(Directions for this task) Repeat the data that follows in full. Do not include the pictures.

(Dataset excerpt)
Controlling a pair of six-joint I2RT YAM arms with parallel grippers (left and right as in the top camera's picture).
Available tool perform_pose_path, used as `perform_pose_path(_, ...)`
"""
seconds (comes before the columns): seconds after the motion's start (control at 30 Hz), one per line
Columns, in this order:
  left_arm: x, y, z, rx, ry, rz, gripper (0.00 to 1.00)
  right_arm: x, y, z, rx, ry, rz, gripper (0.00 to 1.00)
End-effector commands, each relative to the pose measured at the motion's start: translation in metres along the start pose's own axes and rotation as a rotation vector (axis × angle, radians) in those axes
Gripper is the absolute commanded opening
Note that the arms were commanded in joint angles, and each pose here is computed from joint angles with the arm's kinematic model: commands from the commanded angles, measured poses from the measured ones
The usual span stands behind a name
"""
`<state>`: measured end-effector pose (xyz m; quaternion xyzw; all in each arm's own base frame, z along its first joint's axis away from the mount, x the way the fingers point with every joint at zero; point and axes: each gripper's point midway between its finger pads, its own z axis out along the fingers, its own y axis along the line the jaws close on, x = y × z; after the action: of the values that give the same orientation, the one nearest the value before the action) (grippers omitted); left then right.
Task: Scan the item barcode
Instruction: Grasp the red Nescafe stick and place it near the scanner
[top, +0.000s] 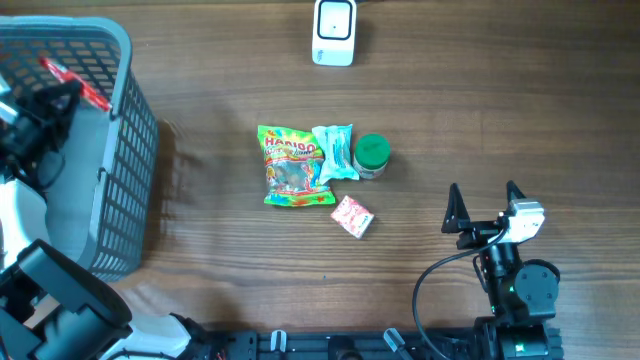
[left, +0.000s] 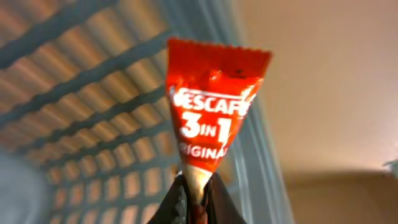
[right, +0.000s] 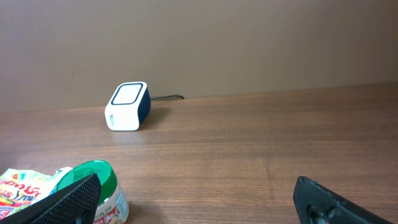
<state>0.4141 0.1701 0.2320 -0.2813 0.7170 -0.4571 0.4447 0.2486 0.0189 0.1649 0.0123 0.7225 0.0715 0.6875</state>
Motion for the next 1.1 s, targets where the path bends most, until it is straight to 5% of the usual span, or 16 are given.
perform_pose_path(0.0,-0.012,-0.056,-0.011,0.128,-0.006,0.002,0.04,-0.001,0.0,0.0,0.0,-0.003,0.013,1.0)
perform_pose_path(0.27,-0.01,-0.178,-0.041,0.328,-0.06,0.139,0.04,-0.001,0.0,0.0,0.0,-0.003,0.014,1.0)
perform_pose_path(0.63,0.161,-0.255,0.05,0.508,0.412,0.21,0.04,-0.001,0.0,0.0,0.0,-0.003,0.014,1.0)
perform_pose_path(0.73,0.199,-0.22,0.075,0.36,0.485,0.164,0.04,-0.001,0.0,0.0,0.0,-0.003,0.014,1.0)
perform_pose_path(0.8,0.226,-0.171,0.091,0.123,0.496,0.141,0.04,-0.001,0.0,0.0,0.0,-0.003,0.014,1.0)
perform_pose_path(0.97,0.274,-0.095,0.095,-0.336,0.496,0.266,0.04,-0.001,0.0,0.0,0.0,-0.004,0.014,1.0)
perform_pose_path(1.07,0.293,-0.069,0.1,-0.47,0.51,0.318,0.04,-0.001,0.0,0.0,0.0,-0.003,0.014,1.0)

(Exercise output)
Controlling a pair of six-joint I2RT YAM arms with parallel grippers (left and right as in the top camera's picture).
Available tool perform_pose_path, used as `perform_pose_path(_, ...)`
"""
seconds (comes before the columns): seconds after the motion's start (control at 30 Hz), one per line
Columns, in this order:
  left_arm: x, y, z, rx, ry, rz, gripper (0.00 to 1.00)
  right_arm: x, y, z, rx, ry, rz, gripper (0.00 to 1.00)
End-effector commands, each relative to the pose measured at the motion's start: translation in metres along the start pose's own axes and rotation as a rotation vector (axis × angle, radians) in those axes
Gripper is the absolute commanded opening
Note that the arms were commanded in joint angles, and each pose here is computed from joint angles with the arm's kinematic model: commands from the commanded angles, measured poses from the measured ones
The usual span stands behind a name
"""
`<state>`: measured end-effector pose (xyz m; quaternion xyzw; all in each arm's own base frame, z along its first joint's axis away from the mount, x the way the fingers point with every joint at zero; point and axes: each gripper's point midway between its finger pads, its own z axis out along the fingers, its own y axis along the line the jaws close on, x = y × z; after the action: of the values that give the same orientation, the one nearest the value before the action) (grippers omitted); left then right.
Task: Scan the item barcode
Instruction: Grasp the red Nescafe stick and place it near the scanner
[top, +0.000s] 
[left, +0.000s] 
[right, +0.000s] 
<state>0.4141 0.1701 0.2320 -0.2813 0.7170 -0.4571 0.4447 0.2486 0.0189 0.1649 0.0123 0.7225 0.0715 0.6875</state>
Motion for the next 1.1 s, targets where the path bends most, until it is straight to 5% of the usual span, or 16 are given.
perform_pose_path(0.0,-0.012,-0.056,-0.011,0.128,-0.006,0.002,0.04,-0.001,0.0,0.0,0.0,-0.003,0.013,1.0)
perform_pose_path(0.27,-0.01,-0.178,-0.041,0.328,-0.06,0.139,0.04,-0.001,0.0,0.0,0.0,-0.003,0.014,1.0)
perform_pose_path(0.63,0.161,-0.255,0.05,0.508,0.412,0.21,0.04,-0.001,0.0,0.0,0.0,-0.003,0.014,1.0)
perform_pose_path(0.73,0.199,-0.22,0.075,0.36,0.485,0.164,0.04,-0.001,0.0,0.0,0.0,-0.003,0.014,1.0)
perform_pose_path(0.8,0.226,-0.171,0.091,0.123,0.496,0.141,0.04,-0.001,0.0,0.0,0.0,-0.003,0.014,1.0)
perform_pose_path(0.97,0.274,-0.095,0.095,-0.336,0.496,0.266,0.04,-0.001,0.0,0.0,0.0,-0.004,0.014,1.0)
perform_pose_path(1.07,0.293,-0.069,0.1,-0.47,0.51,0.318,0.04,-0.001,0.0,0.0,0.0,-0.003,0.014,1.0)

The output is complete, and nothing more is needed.